Overseas the Bush administration has asked a federal appeals court to reconsider a May decision upholding Oregon’s assisted suicide law prohibiting federal charges against doctors who prescribe overdoses of medication. Thirteen of the circuit’s twenty five full-time judges must agree to a rehearing, but these are rarely granted. In May the three-judge panel ruled that Attorney General John Ashcroft could not hold Oregon doctors criminally liable for prescribing overdoses. Judge Richard Tallman stated the appeals court opinion that Ashcroft’s ‘unilateral attempt to regulate medical practices historically entrusted to state lawmakers interferes with the democratic debate about physician-assisted suicide and far exceeds the scope of his authority under the federal law.’ Also in the US, a new organisation is to be formed by unifying Compassion in Dying and End of Life Choices. This is expected to provide a more effective and powerful national voice for compassionate care and choices at the end of life.

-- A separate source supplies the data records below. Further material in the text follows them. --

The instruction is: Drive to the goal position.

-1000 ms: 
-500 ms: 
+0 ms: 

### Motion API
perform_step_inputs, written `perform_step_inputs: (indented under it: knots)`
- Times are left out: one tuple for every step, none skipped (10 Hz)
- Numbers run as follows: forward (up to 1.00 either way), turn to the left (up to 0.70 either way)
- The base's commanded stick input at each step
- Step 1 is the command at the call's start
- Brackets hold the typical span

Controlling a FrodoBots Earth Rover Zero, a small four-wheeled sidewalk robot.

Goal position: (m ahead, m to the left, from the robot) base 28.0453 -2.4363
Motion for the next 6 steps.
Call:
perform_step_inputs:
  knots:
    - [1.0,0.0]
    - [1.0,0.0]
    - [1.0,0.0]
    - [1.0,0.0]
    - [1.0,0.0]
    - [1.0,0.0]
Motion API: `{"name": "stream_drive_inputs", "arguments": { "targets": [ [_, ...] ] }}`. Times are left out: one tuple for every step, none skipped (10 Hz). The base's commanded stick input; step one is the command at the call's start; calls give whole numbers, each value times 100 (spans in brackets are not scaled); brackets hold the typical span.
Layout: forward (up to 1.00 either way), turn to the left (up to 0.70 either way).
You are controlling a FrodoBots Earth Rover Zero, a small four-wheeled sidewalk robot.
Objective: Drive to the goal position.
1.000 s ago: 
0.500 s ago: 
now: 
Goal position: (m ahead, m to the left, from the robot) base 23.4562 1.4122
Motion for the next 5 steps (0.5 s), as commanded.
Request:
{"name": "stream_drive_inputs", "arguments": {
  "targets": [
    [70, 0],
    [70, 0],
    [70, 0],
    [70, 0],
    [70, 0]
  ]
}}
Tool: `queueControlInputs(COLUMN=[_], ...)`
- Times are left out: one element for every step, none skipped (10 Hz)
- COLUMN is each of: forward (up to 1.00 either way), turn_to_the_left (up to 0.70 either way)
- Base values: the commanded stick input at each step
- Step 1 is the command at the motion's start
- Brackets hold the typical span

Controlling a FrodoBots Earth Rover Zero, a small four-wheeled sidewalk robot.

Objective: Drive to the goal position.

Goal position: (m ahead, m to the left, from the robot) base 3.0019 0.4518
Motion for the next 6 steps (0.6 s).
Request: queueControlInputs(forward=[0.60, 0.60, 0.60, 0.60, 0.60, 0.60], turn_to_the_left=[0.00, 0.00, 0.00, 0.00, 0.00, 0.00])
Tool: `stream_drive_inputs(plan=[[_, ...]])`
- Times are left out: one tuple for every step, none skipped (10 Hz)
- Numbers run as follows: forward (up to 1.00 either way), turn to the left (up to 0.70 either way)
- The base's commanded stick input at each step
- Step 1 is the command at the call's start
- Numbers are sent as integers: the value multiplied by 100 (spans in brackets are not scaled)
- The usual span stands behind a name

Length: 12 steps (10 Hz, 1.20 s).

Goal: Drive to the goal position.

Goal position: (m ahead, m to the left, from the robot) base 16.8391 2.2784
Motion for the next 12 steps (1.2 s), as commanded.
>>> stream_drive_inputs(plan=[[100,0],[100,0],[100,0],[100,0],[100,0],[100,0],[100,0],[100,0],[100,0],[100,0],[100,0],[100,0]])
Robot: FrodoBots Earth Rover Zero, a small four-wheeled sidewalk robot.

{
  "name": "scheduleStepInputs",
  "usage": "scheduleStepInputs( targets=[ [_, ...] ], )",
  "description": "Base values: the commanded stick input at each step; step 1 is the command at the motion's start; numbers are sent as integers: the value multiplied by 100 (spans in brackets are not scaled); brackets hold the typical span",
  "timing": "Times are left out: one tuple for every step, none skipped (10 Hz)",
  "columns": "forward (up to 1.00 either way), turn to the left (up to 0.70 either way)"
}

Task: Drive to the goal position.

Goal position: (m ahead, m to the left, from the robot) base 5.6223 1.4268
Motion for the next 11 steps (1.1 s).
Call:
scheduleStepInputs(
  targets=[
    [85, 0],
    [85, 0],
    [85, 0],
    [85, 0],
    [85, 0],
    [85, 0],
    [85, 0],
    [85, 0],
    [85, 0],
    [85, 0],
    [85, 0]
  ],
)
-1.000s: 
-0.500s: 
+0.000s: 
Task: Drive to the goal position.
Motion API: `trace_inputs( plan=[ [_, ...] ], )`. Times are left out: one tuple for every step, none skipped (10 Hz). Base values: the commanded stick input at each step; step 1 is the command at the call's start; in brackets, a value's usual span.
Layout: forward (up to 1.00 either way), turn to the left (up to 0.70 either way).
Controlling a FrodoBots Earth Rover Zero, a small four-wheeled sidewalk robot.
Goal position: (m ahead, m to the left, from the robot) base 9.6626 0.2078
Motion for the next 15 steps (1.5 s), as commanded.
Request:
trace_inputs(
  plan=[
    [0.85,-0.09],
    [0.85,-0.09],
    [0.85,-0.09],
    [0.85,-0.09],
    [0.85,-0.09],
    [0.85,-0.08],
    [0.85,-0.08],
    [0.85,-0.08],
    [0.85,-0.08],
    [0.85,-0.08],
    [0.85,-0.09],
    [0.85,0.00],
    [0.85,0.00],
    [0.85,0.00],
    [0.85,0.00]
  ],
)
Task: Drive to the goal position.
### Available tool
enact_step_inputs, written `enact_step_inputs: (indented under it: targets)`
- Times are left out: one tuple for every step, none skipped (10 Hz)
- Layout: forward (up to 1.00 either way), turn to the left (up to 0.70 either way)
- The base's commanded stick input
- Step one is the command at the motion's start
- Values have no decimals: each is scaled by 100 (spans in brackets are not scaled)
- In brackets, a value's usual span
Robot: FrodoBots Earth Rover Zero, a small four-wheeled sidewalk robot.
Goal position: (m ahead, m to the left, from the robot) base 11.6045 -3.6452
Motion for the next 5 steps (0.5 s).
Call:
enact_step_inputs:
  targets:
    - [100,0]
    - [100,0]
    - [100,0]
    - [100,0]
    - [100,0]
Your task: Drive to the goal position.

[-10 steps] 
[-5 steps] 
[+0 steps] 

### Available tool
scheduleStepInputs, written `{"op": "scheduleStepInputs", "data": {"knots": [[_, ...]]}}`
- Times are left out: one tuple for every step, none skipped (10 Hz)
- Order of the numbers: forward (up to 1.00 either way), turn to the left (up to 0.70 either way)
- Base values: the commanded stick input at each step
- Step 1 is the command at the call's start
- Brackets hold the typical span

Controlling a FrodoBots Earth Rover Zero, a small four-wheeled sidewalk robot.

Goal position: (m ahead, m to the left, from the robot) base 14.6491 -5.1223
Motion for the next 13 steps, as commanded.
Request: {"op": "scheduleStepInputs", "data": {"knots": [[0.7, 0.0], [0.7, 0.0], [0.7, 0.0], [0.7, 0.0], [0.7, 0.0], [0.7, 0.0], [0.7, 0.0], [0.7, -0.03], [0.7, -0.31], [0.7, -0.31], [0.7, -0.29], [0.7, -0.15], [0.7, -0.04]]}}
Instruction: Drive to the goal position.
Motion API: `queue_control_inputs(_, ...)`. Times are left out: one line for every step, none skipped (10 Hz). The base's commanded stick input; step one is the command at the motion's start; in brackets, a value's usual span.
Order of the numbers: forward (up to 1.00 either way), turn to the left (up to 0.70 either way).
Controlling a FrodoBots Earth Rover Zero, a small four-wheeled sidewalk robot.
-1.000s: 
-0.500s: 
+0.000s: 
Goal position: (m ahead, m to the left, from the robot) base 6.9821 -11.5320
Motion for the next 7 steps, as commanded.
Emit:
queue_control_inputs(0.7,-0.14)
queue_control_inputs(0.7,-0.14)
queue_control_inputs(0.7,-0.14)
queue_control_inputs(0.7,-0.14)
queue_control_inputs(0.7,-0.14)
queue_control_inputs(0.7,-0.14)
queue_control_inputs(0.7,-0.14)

The Spanish parliament has rejected a bill to legalise voluntary euthanasia. The Minister of Health claimed that one of the reasons was that society ‘was not focused on the topic’ and debate would be postponed for a year. We await further developments.
Frances then advised the audience that the veteran English broadcaster Sir Ludovic Kennedy has resigned as president of the Voluntary Euthanasia Society amid a bitter row over the leadership and direction of Britain’s largest right-to-die organisation. Sir Ludovic, a lifelong supporter of voluntary euthanasia, resigned after the board voted to expel its former chairman Michael Irwin, who admitted helping terminally ill patients to contact Dignitas, the assisted suicide clinic in Switzerland.
Dr Irwin has challenged the Crown Prosecutor, and is willing to face a fourteen year jail term in order to test the law on voluntary euthanasia in Britain. He said ‘we have a law against aiding and abetting suicide, and yet people who have travelled with their relatives to Dignitas and helped them to die are not being questioned or prosecuted. I would like to see the law tested on cases where a person is travelling abroad for assisted suicide’.
Frances stated that Dr Irwin has taken a courageous stance, as challenging the law causes tremendous stress, as was seen with the twenty one people who sat with Nancy Crick. Nancy claimed that 'it is these heroes who push the boundaries, raise consciousness and stimulate action’.
Frances told the audience that SAVES has long been seeking dialogue with people who are living with disabilities, especially since she and past president Mary Gallnor faced the protest group ‘Not Dead Yet’ outside the World Federation Conference in Boston in 2000. SAVES recognises that there are concerns and special interests that must be acknowledged and addressed in any voluntary euthanasia legislation. In the Dignity in Dying Bill a disability advocacy group could be one of the eight organisations comprising the monitoring committee. It was therefore appropriate that the speaker for the day was Phillip Beddall, chairperson of Disability Action.